[Input data]:

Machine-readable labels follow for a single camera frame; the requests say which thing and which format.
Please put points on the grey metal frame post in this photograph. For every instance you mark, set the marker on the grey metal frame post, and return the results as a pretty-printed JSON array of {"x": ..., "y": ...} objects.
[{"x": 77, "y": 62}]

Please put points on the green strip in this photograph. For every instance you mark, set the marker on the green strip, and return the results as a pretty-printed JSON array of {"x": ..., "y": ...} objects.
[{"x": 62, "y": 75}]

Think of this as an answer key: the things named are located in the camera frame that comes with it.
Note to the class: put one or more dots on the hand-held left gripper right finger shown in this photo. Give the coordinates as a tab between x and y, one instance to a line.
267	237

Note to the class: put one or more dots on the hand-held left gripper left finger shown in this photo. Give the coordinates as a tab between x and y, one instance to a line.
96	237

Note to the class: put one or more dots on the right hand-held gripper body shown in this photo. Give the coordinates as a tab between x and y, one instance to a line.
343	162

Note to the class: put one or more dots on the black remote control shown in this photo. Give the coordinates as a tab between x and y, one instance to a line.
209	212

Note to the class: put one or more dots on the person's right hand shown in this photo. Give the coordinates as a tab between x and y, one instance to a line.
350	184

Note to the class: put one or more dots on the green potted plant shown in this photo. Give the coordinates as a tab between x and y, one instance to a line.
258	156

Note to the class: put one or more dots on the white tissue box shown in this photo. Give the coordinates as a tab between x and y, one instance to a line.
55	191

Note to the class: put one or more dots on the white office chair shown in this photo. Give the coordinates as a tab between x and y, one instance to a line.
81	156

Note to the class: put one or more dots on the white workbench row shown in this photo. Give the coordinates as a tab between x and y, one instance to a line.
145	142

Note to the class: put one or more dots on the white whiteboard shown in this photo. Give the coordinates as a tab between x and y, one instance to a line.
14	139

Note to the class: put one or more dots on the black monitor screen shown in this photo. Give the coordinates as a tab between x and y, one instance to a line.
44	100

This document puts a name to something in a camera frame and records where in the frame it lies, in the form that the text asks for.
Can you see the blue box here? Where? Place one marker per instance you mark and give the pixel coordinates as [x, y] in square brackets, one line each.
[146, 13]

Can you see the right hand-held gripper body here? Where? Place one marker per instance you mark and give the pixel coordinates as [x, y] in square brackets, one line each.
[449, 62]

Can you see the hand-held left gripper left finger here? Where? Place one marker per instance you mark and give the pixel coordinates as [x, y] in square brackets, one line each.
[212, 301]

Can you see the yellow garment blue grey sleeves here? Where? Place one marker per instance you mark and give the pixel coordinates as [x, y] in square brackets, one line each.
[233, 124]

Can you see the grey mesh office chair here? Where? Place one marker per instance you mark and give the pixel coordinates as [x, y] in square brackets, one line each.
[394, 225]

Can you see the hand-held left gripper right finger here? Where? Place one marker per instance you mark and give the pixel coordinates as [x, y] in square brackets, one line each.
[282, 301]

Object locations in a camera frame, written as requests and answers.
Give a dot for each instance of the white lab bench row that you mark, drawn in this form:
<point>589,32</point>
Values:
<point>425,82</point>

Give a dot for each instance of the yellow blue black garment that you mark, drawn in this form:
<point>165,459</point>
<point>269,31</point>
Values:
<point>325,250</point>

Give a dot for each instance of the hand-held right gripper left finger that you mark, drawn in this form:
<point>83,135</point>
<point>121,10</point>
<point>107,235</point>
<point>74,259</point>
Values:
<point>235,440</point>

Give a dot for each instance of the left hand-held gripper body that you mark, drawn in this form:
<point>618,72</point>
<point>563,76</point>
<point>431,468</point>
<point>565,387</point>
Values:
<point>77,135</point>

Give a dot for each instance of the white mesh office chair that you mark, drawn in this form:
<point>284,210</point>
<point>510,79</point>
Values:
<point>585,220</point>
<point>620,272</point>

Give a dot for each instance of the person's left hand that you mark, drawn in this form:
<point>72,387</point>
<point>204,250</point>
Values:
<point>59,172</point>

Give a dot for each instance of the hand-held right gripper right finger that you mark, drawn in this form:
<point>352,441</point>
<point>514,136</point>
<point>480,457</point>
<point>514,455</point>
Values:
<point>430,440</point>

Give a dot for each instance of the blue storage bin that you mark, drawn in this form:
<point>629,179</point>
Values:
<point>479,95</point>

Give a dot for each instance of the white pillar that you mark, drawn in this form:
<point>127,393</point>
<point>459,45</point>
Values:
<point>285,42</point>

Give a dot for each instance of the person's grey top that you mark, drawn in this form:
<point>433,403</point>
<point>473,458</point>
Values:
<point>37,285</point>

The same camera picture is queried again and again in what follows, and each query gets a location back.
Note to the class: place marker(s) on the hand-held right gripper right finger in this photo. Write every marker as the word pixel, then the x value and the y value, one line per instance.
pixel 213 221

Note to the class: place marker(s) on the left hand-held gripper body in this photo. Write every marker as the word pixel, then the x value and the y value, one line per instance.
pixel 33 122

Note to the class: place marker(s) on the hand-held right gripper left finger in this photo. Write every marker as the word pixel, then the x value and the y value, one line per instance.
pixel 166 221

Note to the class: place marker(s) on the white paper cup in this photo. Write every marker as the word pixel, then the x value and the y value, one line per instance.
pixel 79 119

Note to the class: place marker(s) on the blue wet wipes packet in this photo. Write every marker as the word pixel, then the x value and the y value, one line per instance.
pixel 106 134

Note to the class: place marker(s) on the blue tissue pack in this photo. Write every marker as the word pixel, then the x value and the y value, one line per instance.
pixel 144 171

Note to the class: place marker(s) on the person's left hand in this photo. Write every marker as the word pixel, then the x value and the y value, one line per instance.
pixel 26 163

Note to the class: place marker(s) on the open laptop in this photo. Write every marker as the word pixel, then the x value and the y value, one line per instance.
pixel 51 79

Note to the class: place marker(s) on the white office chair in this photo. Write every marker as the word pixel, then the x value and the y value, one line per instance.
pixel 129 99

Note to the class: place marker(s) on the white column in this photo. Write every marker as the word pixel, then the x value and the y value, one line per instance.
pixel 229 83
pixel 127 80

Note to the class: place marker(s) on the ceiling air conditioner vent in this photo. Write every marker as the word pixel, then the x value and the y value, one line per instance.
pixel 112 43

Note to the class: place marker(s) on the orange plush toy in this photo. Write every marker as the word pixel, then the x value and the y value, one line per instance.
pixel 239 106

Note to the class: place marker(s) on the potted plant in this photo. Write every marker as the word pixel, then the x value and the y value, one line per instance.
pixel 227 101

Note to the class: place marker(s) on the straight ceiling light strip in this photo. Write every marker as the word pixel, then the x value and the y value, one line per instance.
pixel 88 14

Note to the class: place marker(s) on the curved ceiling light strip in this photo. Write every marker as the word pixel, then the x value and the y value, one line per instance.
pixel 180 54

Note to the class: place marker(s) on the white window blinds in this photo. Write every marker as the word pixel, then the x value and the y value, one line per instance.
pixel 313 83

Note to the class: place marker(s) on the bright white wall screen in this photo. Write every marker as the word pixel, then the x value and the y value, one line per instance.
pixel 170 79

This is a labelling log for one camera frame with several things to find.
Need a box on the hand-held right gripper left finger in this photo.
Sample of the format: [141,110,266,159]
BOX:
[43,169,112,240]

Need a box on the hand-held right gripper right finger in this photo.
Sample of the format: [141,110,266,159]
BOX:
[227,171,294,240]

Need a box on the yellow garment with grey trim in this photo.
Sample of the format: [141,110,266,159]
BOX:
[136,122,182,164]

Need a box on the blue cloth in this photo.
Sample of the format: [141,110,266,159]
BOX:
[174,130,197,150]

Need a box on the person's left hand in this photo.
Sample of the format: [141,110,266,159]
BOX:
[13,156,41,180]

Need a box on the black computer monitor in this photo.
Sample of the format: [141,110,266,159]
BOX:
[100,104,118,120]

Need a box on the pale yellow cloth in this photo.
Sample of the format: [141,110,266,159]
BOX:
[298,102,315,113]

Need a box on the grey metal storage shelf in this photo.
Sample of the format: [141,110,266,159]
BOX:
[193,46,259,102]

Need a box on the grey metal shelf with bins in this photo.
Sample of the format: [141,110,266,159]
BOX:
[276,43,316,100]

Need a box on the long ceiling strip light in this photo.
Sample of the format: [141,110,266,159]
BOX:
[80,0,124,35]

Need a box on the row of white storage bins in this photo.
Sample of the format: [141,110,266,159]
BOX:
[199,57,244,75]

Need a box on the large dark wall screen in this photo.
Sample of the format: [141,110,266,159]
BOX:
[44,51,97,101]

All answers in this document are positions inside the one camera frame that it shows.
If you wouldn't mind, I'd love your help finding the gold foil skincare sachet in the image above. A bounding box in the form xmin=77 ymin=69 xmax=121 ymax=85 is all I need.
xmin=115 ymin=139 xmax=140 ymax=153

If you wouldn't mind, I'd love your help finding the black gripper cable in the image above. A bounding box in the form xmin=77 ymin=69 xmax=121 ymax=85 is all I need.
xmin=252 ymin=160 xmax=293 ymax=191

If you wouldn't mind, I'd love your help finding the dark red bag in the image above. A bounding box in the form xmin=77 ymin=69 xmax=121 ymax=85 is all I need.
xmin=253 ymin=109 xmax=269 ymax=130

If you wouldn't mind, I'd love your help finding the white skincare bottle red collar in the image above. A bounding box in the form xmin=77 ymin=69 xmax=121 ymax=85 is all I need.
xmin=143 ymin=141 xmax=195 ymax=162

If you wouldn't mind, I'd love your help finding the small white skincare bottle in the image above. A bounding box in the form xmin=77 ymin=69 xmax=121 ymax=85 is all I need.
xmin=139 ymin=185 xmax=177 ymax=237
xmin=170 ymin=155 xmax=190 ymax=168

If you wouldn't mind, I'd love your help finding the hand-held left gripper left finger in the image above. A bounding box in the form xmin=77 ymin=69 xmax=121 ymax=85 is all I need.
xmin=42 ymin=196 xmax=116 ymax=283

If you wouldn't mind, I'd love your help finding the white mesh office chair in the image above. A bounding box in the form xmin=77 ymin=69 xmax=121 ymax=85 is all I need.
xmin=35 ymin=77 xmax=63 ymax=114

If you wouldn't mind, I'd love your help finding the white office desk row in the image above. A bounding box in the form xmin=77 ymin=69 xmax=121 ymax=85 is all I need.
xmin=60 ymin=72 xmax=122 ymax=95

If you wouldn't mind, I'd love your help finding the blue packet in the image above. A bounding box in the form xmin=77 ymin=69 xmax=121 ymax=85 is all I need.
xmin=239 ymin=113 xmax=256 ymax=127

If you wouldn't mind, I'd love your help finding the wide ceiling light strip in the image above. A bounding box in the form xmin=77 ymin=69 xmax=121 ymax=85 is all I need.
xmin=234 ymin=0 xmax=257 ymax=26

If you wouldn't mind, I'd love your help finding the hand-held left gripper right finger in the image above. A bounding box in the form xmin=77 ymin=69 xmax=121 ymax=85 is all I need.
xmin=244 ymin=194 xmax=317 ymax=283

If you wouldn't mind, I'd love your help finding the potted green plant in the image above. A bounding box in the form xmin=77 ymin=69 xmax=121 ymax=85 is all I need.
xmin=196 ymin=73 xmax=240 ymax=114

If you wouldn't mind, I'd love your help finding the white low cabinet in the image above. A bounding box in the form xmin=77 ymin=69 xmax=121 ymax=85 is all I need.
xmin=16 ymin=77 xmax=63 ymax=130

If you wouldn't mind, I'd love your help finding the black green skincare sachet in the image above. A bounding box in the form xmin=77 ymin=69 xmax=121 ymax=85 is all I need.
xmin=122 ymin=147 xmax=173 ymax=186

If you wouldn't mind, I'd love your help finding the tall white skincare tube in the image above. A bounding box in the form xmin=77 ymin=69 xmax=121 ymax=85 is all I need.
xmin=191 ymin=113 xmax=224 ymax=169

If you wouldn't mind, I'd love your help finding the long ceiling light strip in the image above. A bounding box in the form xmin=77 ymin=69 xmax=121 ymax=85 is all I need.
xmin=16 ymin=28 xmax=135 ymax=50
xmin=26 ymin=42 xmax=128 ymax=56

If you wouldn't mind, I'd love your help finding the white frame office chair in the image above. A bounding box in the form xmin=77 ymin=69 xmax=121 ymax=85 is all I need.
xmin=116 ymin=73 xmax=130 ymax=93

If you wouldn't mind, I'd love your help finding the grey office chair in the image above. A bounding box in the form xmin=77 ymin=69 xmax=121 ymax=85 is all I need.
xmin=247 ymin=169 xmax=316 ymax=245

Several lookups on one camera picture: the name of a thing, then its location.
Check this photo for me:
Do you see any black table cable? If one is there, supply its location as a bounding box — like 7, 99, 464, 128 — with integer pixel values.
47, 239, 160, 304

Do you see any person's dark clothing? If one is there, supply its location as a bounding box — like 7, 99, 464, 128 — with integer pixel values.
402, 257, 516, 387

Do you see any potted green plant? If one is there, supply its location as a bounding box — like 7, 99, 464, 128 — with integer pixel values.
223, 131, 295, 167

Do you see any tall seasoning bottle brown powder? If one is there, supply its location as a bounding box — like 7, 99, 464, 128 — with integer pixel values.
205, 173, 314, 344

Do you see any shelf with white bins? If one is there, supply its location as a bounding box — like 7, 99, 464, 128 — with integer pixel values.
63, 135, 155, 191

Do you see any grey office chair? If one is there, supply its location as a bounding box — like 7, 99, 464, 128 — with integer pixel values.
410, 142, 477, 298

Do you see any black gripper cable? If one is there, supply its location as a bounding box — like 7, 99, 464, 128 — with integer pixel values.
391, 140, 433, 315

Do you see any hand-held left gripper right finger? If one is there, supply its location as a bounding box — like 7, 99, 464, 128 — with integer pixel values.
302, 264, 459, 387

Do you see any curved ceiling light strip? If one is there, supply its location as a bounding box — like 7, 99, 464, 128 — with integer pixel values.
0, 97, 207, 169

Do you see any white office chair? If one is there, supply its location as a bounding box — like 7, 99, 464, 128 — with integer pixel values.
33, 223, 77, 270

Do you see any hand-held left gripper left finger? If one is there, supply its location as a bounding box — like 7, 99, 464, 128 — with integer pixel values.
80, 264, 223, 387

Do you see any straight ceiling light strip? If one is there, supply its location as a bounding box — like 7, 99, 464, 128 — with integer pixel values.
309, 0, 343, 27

[Prompt]: Exactly the lines above from the one with "left finger that" to the one with "<point>479,95</point>", both included, are to be quoted; leave the rest out.

[Output below]:
Give a dot for each instance of the hand-held right gripper left finger that you mark, drawn in this form:
<point>83,135</point>
<point>121,10</point>
<point>107,235</point>
<point>74,259</point>
Values:
<point>235,440</point>

Give a dot for each instance of the left hand-held gripper body that you mark, drawn in this form:
<point>618,72</point>
<point>563,76</point>
<point>431,468</point>
<point>565,387</point>
Values:
<point>77,135</point>

Give a dot for each instance of the white mesh office chair that you mark, drawn in this form:
<point>284,210</point>
<point>510,79</point>
Values:
<point>585,220</point>
<point>620,272</point>

Give a dot for each instance of the person's left hand that you mark, drawn in this form:
<point>72,387</point>
<point>204,250</point>
Values:
<point>59,172</point>

Give a dot for each instance of the hand-held right gripper right finger that you mark, drawn in this form:
<point>352,441</point>
<point>514,136</point>
<point>480,457</point>
<point>514,455</point>
Values:
<point>430,440</point>

Give a dot for each instance of the blue storage bin that you mark, drawn in this form:
<point>629,179</point>
Values:
<point>479,95</point>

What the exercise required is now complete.